--- Exercise goal ---
Narrow the data below down to the lines containing "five".
--------------------------------------------------
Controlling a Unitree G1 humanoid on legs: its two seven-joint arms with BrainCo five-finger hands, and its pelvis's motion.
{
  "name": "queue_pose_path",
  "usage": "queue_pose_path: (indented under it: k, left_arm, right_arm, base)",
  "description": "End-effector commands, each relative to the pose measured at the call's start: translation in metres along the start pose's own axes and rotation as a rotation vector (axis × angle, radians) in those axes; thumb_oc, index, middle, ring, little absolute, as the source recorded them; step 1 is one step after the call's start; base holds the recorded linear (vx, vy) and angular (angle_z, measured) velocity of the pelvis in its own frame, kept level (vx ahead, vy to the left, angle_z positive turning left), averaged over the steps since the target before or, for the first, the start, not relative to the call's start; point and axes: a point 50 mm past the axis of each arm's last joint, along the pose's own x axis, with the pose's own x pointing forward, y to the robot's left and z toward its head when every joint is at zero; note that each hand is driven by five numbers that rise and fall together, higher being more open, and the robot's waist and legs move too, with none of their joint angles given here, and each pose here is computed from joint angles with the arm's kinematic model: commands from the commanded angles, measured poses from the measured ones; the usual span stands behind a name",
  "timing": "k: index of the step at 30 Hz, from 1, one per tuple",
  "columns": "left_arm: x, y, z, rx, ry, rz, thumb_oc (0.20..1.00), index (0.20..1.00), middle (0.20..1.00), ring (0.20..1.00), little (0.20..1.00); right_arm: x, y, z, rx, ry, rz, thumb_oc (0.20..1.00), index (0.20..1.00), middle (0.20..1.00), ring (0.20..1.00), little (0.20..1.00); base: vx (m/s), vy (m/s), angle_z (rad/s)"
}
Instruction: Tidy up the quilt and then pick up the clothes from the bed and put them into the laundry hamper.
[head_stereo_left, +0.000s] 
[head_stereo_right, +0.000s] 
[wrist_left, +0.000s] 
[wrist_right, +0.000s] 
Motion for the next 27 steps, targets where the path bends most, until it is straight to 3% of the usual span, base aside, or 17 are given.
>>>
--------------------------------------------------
--- Exercise answer ---
Controlling a Unitree G1 humanoid on legs: its two seven-joint arms with BrainCo five-finger hands, and its pelvis's motion.
  "description": "End-effector commands, each relative to the pose measured at the call's start: translation in metres along the start pose's own axes and rotation as a rotation vector (axis × angle, radians) in those axes; thumb_oc, index, middle, ring, little absolute, as the source recorded them; step 1 is one step after the call's start; base holds the recorded linear (vx, vy) and angular (angle_z, measured) velocity of the pelvis in its own frame, kept level (vx ahead, vy to the left, angle_z positive turning left), averaged over the steps since the target before or, for the first, the start, not relative to the call's start; point and axes: a point 50 mm past the axis of each arm's last joint, along the pose's own x axis, with the pose's own x pointing forward, y to the robot's left and z toward its head when every joint is at zero; note that each hand is driven by five numbers that rise and fall together, higher being more open, and the robot's waist and legs move too, with none of their joint angles given here, and each pose here is computed from joint angles with the arm's kinematic model: commands from the commanded angles, measured poses from the measured ones; the usual span stands behind a name",

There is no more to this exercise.